I was wondering how the distributed mahout recommender job org.apache.mahout.cf.taste.hadoop.item.RecommenderJob
handled csv files where duplicate and triplicate user,item entries exist but with different preference values. For example, if I had a .csv file that had entries like1,1,0.7
1,2,0.7
1,2,0.3
1,3,0.7
1,3,-0.7
How would Mahout's datamodel handle this? Would it sum up the preference values for a given user,item entry (e.g. for user item 1,2 the preference would be (0.7 + 0.3)), or does it average the values (e.g. for user item 1,2 the preference is (0.7 + 0.3)/2) or does it default to the last user,item entry it detects (e.g. for user 1,2 the preference value is set to 0.3).

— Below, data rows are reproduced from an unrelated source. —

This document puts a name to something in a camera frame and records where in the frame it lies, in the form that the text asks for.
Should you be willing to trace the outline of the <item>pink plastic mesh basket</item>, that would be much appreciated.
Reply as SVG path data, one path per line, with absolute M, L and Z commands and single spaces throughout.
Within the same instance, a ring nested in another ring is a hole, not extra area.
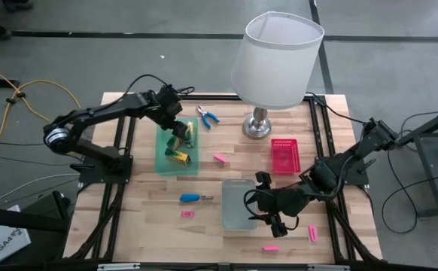
M 271 158 L 272 170 L 275 174 L 287 175 L 301 171 L 296 139 L 272 139 Z

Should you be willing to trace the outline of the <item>table lamp white shade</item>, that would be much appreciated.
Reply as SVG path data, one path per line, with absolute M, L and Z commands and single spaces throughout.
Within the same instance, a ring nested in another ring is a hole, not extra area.
M 266 138 L 268 111 L 302 102 L 323 37 L 319 24 L 285 12 L 268 11 L 248 23 L 231 71 L 233 90 L 254 106 L 243 123 L 247 137 Z

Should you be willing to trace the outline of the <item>black floor stand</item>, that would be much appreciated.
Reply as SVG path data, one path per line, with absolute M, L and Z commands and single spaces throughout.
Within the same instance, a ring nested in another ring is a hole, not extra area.
M 21 212 L 0 209 L 0 226 L 66 232 L 70 221 L 69 206 L 70 199 L 55 190 Z

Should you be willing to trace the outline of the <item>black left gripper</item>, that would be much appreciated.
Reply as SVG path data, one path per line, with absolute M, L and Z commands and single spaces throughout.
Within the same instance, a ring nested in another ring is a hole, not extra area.
M 190 126 L 177 120 L 176 115 L 182 111 L 179 96 L 154 96 L 151 101 L 151 120 L 162 129 L 171 129 L 172 134 L 182 140 L 190 139 Z

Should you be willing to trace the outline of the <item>grey metal bracket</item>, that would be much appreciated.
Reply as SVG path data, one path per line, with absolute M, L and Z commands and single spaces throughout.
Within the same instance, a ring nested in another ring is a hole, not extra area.
M 140 263 L 104 263 L 97 266 L 97 271 L 131 271 L 140 269 Z
M 307 271 L 351 271 L 349 266 L 329 264 L 309 264 Z

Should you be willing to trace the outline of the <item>green translucent plastic tray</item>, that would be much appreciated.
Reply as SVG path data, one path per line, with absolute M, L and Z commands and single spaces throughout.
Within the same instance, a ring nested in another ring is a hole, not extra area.
M 190 164 L 176 162 L 166 157 L 167 141 L 172 137 L 171 130 L 162 130 L 157 127 L 155 143 L 154 170 L 163 176 L 196 175 L 199 171 L 199 123 L 197 117 L 179 117 L 183 123 L 192 122 L 194 125 L 193 148 L 188 148 L 185 143 L 178 147 L 178 151 L 185 153 L 190 158 Z

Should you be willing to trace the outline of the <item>blue handled screwdriver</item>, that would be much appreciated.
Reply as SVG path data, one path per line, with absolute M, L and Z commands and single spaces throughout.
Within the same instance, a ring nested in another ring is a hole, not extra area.
M 183 193 L 181 194 L 179 201 L 180 202 L 197 202 L 201 200 L 209 200 L 214 199 L 213 196 L 201 195 L 197 193 Z

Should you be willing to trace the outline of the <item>grey plastic bin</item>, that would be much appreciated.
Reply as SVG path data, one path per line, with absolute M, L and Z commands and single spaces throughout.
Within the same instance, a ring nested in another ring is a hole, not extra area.
M 257 222 L 249 220 L 251 213 L 245 208 L 243 197 L 255 188 L 255 181 L 244 178 L 224 179 L 221 184 L 222 226 L 229 231 L 252 231 Z

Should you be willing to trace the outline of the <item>black aluminium table frame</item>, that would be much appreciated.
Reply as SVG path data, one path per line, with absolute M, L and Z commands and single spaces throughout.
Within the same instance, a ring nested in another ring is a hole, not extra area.
M 132 180 L 125 187 L 113 261 L 194 263 L 333 263 L 326 207 L 311 202 L 300 213 L 300 224 L 286 237 L 273 238 L 264 223 L 252 231 L 229 231 L 221 221 L 221 183 L 227 178 L 255 179 L 258 171 L 272 172 L 270 138 L 296 139 L 300 166 L 306 169 L 319 156 L 308 102 L 283 111 L 269 111 L 272 134 L 251 140 L 242 133 L 244 118 L 253 107 L 241 100 L 183 101 L 182 117 L 198 117 L 202 105 L 220 123 L 207 130 L 199 124 L 199 172 L 188 176 L 162 176 L 154 171 L 157 126 L 144 118 L 135 125 Z M 213 156 L 220 154 L 222 163 Z M 64 257 L 72 256 L 98 222 L 105 185 L 92 184 L 78 195 Z M 182 193 L 212 195 L 212 201 L 179 203 Z M 344 189 L 350 225 L 375 256 L 382 258 L 370 201 L 358 187 Z M 181 217 L 193 211 L 193 218 Z M 308 226 L 318 231 L 310 242 Z M 279 251 L 264 251 L 278 246 Z

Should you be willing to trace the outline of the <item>blue-handled pliers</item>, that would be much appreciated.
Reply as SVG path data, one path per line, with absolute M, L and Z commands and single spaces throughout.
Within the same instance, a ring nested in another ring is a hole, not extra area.
M 203 124 L 207 129 L 211 129 L 211 124 L 208 122 L 208 119 L 211 118 L 215 123 L 219 123 L 219 119 L 209 111 L 206 111 L 201 105 L 197 105 L 196 110 L 201 115 L 201 119 Z

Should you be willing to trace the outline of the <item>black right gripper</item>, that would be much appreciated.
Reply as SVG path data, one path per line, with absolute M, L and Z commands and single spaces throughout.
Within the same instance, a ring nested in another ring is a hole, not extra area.
M 252 215 L 248 220 L 270 223 L 273 237 L 279 238 L 286 236 L 288 232 L 285 223 L 281 222 L 280 214 L 297 216 L 309 204 L 310 195 L 301 188 L 255 189 L 254 201 L 262 214 Z

I ask this question because I am considering recommendations based on multiple preference metrics (item views, likes, dislikes, saves to shopping cart, etc.). It would be helpful if the datamodel treated the preference values as linear weights (e.g. item views plus save to wish list has higher preference score than item views). If datamodel already handles this by summing, it would save me the chore of an additional map-reduce to sort and calculate total scores based on multiple metrics. Any clarification anyone could provide on mahout .csv datamodel works in this respect for org.apache.mahout.cf.taste.hadoop.item.RecommenderJob
would be really appreciated. Thanks.